Go line by line through the entries below and copy those containing the string "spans".

[Records contained in a dataset]
***

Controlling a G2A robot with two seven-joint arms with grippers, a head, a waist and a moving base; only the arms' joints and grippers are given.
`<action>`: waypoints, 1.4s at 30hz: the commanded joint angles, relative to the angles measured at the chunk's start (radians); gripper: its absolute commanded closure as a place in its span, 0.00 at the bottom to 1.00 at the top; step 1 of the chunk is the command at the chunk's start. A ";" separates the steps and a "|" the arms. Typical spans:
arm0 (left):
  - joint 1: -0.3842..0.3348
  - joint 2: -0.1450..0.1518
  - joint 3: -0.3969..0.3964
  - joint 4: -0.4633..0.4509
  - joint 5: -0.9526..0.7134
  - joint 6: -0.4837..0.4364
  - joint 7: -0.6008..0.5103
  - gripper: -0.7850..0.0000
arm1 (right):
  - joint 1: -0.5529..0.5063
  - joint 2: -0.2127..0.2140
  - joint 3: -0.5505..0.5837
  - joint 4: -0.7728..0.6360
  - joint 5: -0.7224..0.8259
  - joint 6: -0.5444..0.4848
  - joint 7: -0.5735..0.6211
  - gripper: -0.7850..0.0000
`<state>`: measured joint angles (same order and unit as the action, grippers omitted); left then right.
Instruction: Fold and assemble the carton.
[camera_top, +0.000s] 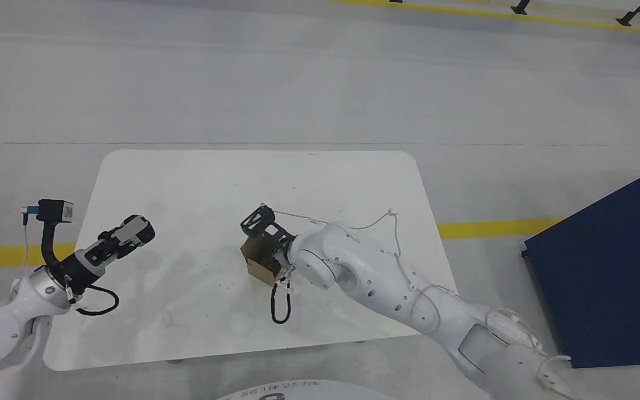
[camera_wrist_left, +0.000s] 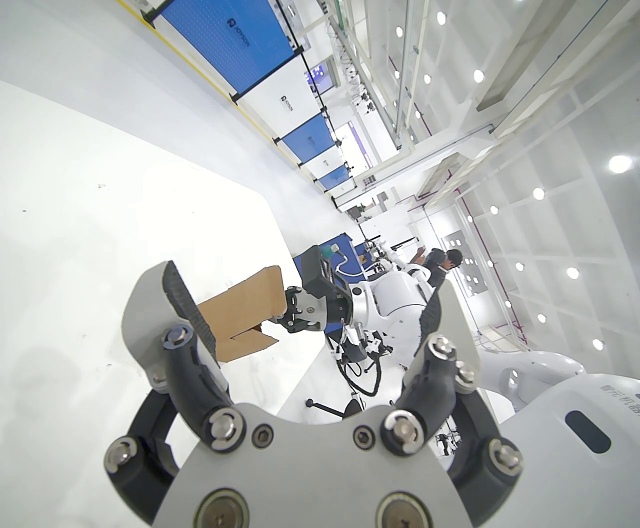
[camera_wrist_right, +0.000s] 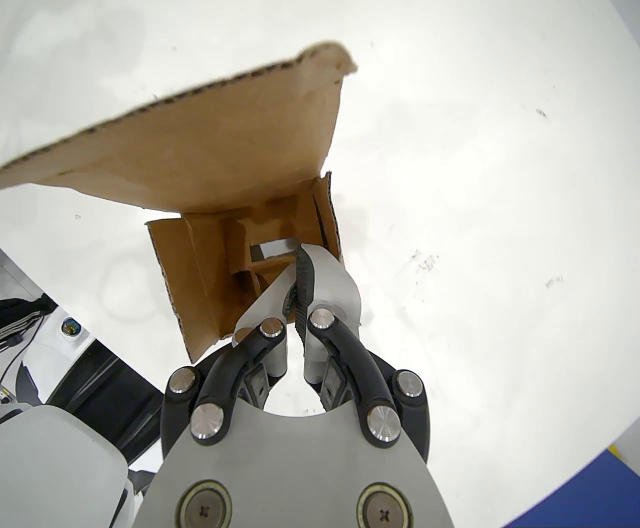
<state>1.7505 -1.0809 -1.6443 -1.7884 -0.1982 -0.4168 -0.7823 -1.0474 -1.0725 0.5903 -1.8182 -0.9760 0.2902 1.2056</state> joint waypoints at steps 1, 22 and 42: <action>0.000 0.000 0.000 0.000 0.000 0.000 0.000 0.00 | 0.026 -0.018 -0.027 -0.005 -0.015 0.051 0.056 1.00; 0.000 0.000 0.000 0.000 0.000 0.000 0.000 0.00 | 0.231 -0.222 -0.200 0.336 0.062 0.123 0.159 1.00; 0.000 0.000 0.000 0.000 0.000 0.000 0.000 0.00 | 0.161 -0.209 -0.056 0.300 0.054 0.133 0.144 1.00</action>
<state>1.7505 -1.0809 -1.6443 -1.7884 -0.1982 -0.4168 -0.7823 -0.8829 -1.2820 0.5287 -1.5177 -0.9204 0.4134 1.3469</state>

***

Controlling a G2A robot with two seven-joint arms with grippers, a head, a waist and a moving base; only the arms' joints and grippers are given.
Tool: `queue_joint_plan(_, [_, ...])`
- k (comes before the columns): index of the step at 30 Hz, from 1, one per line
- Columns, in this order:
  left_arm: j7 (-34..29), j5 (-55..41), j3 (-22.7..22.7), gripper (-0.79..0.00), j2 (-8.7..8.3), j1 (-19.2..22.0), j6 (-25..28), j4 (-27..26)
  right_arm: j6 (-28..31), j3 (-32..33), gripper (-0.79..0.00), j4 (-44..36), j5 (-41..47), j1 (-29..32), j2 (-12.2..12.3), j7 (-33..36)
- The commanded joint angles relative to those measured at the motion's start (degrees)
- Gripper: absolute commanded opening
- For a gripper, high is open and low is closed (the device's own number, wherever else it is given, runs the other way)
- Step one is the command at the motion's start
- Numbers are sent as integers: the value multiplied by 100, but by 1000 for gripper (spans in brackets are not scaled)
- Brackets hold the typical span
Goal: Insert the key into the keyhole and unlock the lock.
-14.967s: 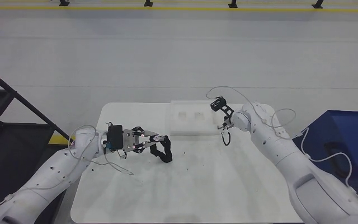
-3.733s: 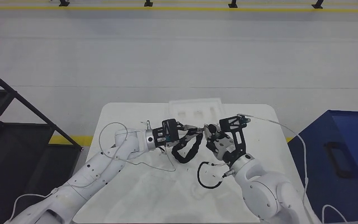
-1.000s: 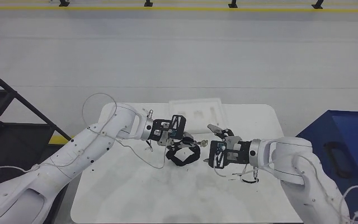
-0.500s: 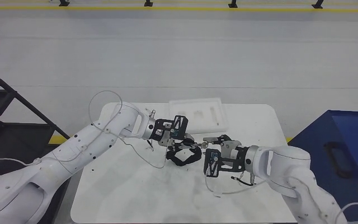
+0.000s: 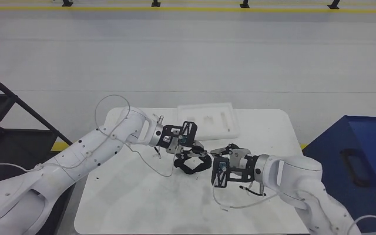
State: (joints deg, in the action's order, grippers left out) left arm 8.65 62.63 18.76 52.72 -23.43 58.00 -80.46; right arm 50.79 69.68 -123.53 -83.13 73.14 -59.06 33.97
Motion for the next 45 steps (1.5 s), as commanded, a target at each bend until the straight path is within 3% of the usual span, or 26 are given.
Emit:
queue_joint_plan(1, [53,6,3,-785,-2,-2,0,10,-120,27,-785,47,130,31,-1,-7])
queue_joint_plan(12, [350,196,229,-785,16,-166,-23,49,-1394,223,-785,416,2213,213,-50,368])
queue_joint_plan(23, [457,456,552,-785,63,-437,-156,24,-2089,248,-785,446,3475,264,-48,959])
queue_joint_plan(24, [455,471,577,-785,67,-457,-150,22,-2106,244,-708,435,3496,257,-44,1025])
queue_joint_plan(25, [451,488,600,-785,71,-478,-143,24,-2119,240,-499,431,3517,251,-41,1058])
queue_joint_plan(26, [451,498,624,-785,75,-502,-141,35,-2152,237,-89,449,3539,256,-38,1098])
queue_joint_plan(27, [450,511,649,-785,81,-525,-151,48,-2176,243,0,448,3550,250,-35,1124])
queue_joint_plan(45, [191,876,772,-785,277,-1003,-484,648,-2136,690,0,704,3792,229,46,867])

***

**ANSWER TO THIS EXERCISE**
`<action>`: waypoints, 1.4s at 30hz: the commanded joint angles, relative to the angles measured at the chunk's start (radians); gripper: its absolute commanded closure as a place in its span, 0.00 at the bottom to 1.00 at the top; step 1 of the chunk is the command at the chunk's start. A ";" separates the steps and a "|" the arms. Typical spans:
- Numbers are sent as integers: the value multiplied by 100, but by 1000 for gripper (spans in brackets are not scaled)

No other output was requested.